Groq’s LPU poses a significant challenge to traditional GPU manufacturers like NVIDIA, AMD, and Intel. Groq built its tensor streaming processor specifically to speed up deep learning computations rather than modify general-purpose processors for AI.
The LPU is designed to overcome the two LLM bottlenecks: compute density and memory bandwidth. In terms of LLMs, an LPU has greater compute capacity than a GPU and CPU. This reduces the amount of time per word calculated, allowing text sequences to be generated much faster.
Additionally, eliminating external memory bottlenecks enables the LPU inference engine to deliver orders of magnitude better performance on LLMs compared to GPUs.

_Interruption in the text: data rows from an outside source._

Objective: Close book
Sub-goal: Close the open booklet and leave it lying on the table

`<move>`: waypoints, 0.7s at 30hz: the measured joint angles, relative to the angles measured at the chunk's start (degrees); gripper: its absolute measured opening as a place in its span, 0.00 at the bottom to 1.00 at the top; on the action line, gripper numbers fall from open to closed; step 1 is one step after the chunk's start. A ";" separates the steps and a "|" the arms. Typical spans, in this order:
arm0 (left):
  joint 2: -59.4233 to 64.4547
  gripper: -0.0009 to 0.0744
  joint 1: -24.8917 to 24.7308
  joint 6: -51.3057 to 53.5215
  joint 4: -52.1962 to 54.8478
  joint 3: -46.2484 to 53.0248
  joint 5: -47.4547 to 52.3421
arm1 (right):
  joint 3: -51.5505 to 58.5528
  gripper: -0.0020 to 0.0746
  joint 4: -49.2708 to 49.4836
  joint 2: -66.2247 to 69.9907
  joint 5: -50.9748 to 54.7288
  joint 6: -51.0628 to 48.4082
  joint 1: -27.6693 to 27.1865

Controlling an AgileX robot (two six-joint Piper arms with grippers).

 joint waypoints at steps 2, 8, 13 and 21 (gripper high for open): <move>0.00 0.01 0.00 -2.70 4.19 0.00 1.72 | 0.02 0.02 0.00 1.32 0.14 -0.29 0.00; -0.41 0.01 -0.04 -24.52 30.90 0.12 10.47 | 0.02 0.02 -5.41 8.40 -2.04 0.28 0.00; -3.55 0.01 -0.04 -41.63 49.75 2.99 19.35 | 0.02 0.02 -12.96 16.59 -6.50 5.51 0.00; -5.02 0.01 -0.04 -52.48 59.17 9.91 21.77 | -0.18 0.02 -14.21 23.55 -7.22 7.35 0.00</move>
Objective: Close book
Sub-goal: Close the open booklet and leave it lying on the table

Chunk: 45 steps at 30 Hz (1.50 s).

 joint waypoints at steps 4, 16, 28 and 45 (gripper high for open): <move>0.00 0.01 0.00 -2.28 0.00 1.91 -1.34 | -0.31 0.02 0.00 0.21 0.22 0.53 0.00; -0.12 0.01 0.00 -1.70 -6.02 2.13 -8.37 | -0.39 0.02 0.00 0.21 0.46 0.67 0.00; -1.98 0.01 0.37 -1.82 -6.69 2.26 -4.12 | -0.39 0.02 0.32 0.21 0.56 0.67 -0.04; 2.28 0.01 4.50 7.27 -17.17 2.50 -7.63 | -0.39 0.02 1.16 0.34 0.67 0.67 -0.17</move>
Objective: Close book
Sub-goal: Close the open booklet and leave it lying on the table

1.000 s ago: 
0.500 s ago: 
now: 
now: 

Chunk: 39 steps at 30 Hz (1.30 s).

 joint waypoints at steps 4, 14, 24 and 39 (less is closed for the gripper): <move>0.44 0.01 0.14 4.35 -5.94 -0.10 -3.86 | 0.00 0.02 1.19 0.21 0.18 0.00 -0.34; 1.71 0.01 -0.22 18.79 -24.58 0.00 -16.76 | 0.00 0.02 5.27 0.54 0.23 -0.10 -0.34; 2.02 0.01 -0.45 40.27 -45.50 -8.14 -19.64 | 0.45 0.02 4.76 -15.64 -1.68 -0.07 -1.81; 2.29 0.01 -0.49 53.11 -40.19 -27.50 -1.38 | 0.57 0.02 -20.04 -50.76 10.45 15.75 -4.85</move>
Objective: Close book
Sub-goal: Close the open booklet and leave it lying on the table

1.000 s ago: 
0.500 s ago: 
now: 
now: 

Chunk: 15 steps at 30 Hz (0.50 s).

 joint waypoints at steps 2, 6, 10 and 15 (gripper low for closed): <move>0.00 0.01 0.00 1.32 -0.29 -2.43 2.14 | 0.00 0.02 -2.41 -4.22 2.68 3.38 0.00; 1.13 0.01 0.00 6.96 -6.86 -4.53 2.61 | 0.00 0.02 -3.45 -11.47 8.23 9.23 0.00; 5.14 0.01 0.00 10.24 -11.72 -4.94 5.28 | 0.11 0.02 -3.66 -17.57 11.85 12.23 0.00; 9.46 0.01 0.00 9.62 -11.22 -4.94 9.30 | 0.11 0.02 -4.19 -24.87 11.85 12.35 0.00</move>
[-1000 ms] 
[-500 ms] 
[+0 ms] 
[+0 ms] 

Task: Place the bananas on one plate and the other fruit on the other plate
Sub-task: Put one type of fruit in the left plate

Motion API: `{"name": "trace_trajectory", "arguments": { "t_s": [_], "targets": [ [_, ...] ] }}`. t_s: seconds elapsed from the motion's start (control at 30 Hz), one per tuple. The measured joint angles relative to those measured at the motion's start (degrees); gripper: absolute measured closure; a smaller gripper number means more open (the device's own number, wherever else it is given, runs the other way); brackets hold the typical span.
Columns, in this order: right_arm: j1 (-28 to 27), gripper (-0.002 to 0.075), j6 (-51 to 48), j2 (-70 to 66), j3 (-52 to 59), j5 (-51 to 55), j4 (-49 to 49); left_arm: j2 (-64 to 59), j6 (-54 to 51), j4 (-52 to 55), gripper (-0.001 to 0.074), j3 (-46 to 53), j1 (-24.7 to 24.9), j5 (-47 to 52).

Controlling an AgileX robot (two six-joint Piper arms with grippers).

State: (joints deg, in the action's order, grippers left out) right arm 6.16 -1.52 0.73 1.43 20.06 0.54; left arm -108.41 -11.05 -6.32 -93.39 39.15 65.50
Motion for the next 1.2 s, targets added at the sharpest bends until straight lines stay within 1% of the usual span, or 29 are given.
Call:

The LPU is designed to prioritise the sequential processing of data, which is inherent in language tasks. This contrasts with GPUs, which are optimised for parallel processing tasks such as graphics rendering.
“You can’t produce the 100th word until you’ve produced the 99th so there is a sequential component to them that you simply can’t get out of a GPU,” said Ross.
Moreover, he added that GPUs are notoriously thirsty for power, often requiring as much power as the average household per chip. “LPUs use as little as a tenth as much power,” he said.